TASK INSTRUCTIONS: Restate the listing below word for word, pictures excluded.

DATA BELOW:
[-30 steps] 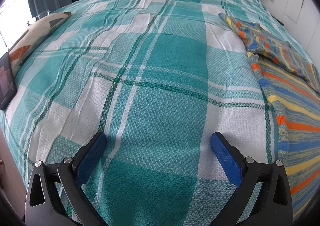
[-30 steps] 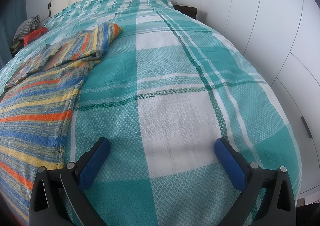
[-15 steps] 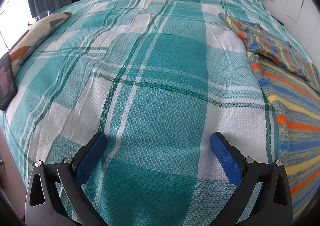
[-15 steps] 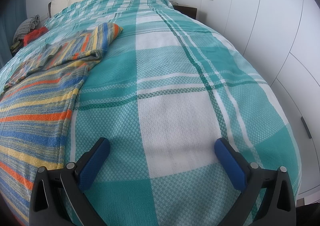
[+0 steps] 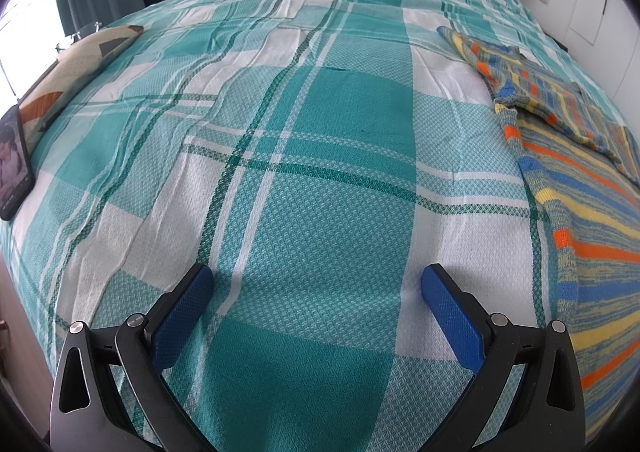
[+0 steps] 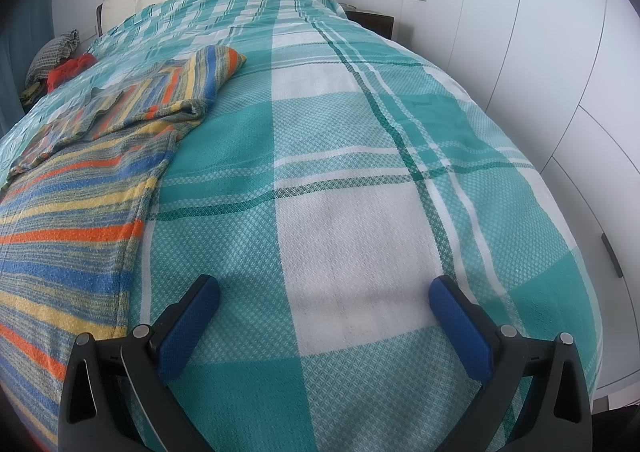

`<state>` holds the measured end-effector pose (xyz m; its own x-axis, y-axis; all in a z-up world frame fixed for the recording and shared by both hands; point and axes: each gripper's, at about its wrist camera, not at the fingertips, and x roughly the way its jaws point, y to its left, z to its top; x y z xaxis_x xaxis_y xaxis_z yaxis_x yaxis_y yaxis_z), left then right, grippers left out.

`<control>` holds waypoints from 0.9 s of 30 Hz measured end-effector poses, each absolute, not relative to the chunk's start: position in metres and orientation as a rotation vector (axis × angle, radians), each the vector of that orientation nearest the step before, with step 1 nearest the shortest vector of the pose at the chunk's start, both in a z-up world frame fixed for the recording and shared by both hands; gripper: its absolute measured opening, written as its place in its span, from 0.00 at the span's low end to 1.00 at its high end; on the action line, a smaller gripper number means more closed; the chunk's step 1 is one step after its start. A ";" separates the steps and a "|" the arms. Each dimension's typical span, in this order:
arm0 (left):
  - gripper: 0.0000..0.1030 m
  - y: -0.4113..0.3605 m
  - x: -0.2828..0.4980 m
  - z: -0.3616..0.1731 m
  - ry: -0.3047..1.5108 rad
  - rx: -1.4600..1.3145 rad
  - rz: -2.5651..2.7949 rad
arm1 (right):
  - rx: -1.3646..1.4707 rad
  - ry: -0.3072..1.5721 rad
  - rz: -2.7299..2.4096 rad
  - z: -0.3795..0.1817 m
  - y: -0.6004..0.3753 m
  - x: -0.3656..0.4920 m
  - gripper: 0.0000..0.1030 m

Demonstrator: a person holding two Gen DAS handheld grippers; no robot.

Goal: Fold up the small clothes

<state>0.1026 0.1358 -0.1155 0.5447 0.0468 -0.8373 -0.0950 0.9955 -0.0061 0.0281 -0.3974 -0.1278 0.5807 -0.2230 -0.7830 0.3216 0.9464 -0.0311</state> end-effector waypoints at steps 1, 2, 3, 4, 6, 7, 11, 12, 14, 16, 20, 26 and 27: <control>0.99 0.136 0.103 -0.115 0.992 -0.053 0.084 | 0.118 0.897 -0.319 -0.128 -0.397 0.028 1.00; 0.99 0.135 0.102 -0.115 0.991 -0.054 0.085 | 0.117 0.897 -0.319 -0.128 -0.397 0.028 1.00; 0.99 0.136 0.102 -0.116 0.991 -0.054 0.085 | 0.117 0.897 -0.319 -0.128 -0.397 0.028 1.00; 0.99 0.135 0.102 -0.115 0.991 -0.054 0.086 | 0.117 0.897 -0.320 -0.128 -0.397 0.028 1.00; 0.99 0.136 0.102 -0.116 0.991 -0.054 0.088 | 0.116 0.897 -0.320 -0.128 -0.397 0.028 1.00; 0.99 0.136 0.102 -0.116 0.991 -0.054 0.087 | 0.115 0.896 -0.321 -0.128 -0.397 0.028 1.00; 0.99 0.136 0.102 -0.116 0.990 -0.054 0.086 | 0.114 0.896 -0.322 -0.128 -0.399 0.029 1.00; 0.99 0.136 0.102 -0.116 0.990 -0.054 0.087 | 0.114 0.896 -0.322 -0.128 -0.398 0.029 1.00; 0.99 0.135 0.102 -0.116 0.990 -0.054 0.088 | 0.114 0.896 -0.322 -0.128 -0.398 0.029 1.00; 0.99 0.135 0.102 -0.116 0.989 -0.054 0.088 | 0.113 0.896 -0.322 -0.128 -0.397 0.029 1.00; 0.99 0.136 0.102 -0.116 0.988 -0.053 0.088 | 0.113 0.895 -0.322 -0.128 -0.397 0.029 1.00; 0.99 0.137 0.101 -0.116 0.987 -0.052 0.091 | 0.112 0.894 -0.323 -0.128 -0.400 0.030 1.00; 0.99 0.137 0.101 -0.116 0.987 -0.052 0.090 | 0.112 0.894 -0.323 -0.128 -0.398 0.030 1.00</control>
<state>0.1010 0.1365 -0.1160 0.5482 0.0525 -0.8347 -0.0999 0.9950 -0.0030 0.0295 -0.3980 -0.1280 0.5817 -0.2295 -0.7803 0.3222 0.9459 -0.0380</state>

WRITTEN SOLUTION:
[-30 steps] 
[-30 steps] 
[-15 steps] 
[-15 steps] 
[+0 steps] 
[+0 steps] 

`<state>` holds the measured end-effector pose (xyz m; its own x-axis, y-axis; all in a z-up world frame fixed for the recording and shared by both hands; point and axes: each gripper's, at about its wrist camera, not at the fingertips, and x roughly the way its jaws point, y to its left, z to its top; x y z xaxis_x xaxis_y xaxis_z yaxis_x yaxis_y yaxis_z), left then right, grippers left out.

`<control>` holds waypoints from 0.9 s of 30 Hz measured end-effector poses, each absolute, not relative to the chunk's start: position in metres and orientation as a rotation vector (axis × angle, radians), each the vector of that orientation nearest the step before, with step 1 nearest the shortest vector of the pose at the chunk's start, both in a z-up world frame fixed for the recording and shared by both hands; gripper: its absolute measured opening, written as its place in its span, from 0.00 at the span's low end to 1.00 at its high end; on the action line, a smaller gripper number means more closed; the chunk's step 1 is one step after its start. A ";" separates the steps and a "|" the arms. Each dimension's typical span, in this order:
arm0 (left):
  - gripper: 0.0000..0.1030 m
  - y: -0.4113..0.3605 m
  - x: -0.2828..0.4980 m
  - z: -0.3616..0.1731 m
  - ry: -0.3047..1.5108 rad
  - rx: -1.4600..1.3145 rad
  - rz: -2.5651..2.7949 rad
arm1 (right):
  - rx: -1.3646..1.4707 rad
  - ry: -0.3072..1.5721 rad
  - rz: -2.7299..2.4096 rad
  - z: -0.3795..0.1817 m
  - y: -0.6004..0.3753 m
  - x: -0.3656..0.4920 m
  - gripper: 0.0000..0.1030 m

Demonstrator: a person holding two Gen DAS handheld grippers; no robot.

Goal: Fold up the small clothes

<state>0.1026 0.1358 -0.1155 0.5447 0.0468 -0.8373 -0.0950 0.9955 -0.0061 0.0281 -0.3974 -0.1278 0.5807 -0.2230 -0.7830 0.3216 0.9464 -0.0311</state> end-effector waypoints at steps 1, 2, 3, 4, 6, 7, 11, 12, 14, 16, 20, 26 and 27: <control>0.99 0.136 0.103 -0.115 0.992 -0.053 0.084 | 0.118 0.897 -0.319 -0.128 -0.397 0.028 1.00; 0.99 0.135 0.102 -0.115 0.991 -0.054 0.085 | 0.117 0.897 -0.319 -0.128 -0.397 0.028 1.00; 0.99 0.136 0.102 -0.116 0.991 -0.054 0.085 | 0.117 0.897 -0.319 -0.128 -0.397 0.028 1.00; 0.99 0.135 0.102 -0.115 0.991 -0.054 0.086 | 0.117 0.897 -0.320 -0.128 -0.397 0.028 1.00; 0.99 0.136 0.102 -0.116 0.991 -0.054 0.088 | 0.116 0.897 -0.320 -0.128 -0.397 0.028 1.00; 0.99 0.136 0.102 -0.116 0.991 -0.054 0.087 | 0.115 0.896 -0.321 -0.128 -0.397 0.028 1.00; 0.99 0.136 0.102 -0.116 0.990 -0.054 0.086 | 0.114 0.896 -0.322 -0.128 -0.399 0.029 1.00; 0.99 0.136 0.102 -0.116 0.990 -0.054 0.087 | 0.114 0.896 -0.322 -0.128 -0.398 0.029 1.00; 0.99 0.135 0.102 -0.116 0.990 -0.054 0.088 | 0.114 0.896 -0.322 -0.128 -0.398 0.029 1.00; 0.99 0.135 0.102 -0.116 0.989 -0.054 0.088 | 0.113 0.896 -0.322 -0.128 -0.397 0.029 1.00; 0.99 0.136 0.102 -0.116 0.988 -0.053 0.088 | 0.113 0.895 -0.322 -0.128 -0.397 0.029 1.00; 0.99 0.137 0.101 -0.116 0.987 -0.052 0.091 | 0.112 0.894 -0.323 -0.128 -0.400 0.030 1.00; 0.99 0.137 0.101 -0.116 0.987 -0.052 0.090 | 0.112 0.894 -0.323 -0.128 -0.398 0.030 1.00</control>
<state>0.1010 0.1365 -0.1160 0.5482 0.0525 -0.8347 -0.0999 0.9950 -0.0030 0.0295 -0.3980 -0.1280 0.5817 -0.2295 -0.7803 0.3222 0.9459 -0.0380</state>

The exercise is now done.